__TASK TO COMPLETE__
Using the records below, give again exactly the lines from the line that contains "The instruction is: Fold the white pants" through the line that contains "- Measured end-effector", both ends included, and only those.

__Records from a dataset__
++++
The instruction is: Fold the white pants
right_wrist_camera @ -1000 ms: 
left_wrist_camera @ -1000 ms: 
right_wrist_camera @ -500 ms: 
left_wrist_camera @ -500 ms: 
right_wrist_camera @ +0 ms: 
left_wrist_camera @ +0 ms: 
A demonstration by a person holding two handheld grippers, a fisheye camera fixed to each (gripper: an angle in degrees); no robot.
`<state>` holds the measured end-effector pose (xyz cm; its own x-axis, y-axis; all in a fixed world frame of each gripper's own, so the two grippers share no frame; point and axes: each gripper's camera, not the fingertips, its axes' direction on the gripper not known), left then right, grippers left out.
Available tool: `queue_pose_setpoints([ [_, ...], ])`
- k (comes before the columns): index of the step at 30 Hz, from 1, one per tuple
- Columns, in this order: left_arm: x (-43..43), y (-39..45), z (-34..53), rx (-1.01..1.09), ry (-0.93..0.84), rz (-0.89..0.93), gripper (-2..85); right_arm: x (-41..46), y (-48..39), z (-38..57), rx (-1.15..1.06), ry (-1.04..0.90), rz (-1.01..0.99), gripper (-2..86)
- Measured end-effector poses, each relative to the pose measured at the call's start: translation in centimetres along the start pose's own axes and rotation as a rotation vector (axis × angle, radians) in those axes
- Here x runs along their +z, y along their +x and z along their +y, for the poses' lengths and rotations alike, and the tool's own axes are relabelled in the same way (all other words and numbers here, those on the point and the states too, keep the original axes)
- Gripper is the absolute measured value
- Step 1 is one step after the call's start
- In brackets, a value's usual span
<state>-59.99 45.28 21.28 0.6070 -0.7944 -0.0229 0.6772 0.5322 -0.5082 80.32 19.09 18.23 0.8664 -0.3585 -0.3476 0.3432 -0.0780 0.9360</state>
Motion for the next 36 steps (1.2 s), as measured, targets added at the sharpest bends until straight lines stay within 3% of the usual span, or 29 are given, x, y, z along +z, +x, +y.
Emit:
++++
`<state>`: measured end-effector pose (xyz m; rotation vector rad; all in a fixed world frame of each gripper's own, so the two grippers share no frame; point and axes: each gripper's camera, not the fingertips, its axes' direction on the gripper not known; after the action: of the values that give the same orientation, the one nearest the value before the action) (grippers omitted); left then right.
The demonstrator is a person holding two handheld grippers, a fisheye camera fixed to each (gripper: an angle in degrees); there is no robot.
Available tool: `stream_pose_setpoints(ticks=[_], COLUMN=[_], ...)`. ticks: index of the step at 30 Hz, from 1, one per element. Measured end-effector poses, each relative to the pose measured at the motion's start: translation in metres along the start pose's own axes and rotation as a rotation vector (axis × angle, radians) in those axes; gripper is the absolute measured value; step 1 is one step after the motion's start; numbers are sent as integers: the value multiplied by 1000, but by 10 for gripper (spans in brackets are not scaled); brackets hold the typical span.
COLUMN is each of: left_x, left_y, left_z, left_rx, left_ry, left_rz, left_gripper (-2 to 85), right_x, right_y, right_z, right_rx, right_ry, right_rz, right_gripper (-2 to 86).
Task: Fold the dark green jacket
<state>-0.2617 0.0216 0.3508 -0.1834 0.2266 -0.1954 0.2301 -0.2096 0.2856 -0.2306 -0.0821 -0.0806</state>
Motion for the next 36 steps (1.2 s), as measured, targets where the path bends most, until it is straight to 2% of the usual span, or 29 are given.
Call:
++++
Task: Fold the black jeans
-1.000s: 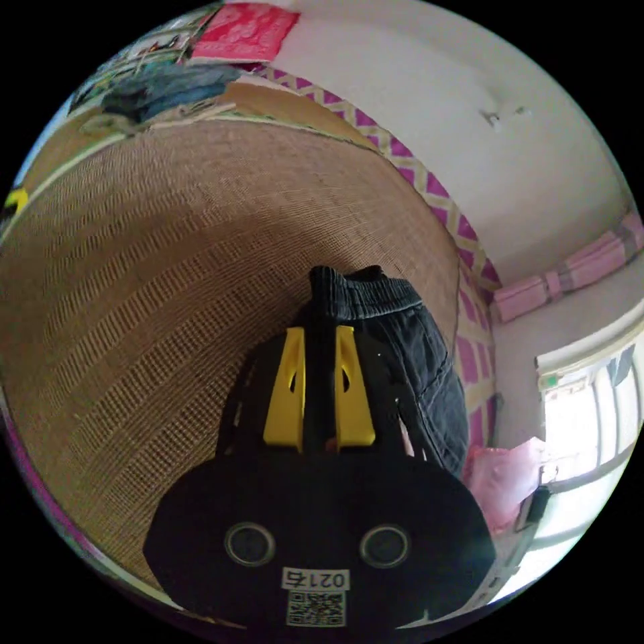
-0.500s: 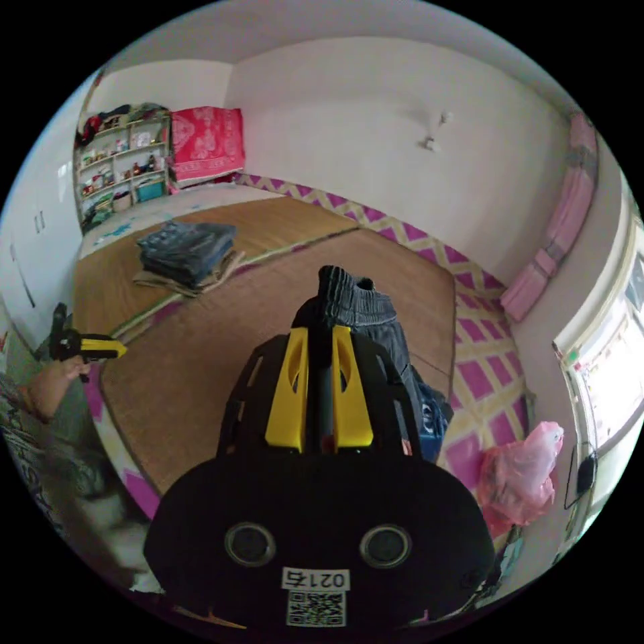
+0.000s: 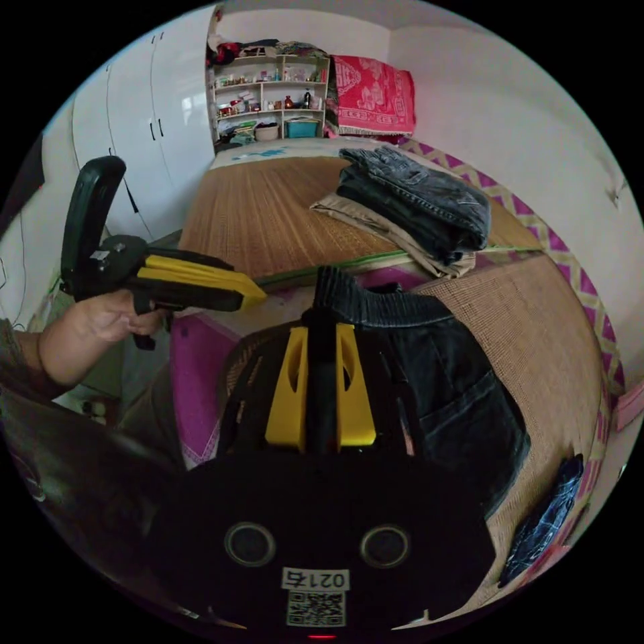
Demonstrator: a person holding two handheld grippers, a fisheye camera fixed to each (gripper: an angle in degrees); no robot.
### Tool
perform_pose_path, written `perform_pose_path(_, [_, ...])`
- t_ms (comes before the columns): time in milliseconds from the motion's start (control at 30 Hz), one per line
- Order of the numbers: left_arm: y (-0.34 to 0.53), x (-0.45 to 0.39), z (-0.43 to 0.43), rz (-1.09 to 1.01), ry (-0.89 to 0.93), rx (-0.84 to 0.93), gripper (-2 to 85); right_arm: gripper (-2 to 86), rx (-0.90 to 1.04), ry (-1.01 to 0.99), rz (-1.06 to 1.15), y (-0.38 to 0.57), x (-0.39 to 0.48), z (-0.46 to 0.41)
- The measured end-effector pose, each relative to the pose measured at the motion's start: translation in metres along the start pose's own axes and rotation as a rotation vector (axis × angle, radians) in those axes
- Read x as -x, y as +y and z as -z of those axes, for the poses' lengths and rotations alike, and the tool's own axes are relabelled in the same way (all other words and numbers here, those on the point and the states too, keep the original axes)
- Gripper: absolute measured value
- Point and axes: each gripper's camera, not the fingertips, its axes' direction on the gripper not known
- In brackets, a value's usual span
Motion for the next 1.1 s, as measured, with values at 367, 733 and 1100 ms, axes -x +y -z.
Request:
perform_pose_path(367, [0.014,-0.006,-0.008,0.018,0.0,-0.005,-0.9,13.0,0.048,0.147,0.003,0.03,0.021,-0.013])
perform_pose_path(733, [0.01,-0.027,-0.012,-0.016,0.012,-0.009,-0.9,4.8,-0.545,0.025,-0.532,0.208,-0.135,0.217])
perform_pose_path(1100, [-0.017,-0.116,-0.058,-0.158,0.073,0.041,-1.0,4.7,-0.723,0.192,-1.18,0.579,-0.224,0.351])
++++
__ANSWER SPACE__
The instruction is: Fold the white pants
right_wrist_camera @ -1000 ms: 
left_wrist_camera @ -1000 ms: 
right_wrist_camera @ -500 ms: 
left_wrist_camera @ -500 ms: 
right_wrist_camera @ +0 ms: 
left_wrist_camera @ +0 ms: 
A demonstration by a person holding two handheld grippers, a fisheye camera fixed to each (gripper: an angle in degrees); no robot.
`<state>` holds the measured end-effector pose (xyz cm; its own x-axis, y-axis; all in a fixed world frame of each gripper's own, so the two grippers share no frame; point and axes: each gripper's camera, not the fingertips, its axes' direction on the gripper not known), left then right, grippers left out.
Available tool: `queue_pose_setpoints([ [_, ...], ])`
- k (comes before the columns): index of the step at 30 Hz, from 1, one per tuple
- Columns, in this order: left_arm: x (-43..43), y (-39..45), z (-34..53), rx (-1.01..1.09), ry (-0.93..0.84), rz (-0.89..0.93), gripper (-2..85); right_arm: x (-41..46), y (-48..39), z (-38..57), rx (-1.15..1.06), ry (-1.04..0.90), rz (-1.01..0.99), gripper (-2..86)
- Measured end-effector poses, each relative to the pose measured at the call's start: translation in centimetres along the start pose's own axes and rotation as a rotation vector (axis × angle, radians) in those axes

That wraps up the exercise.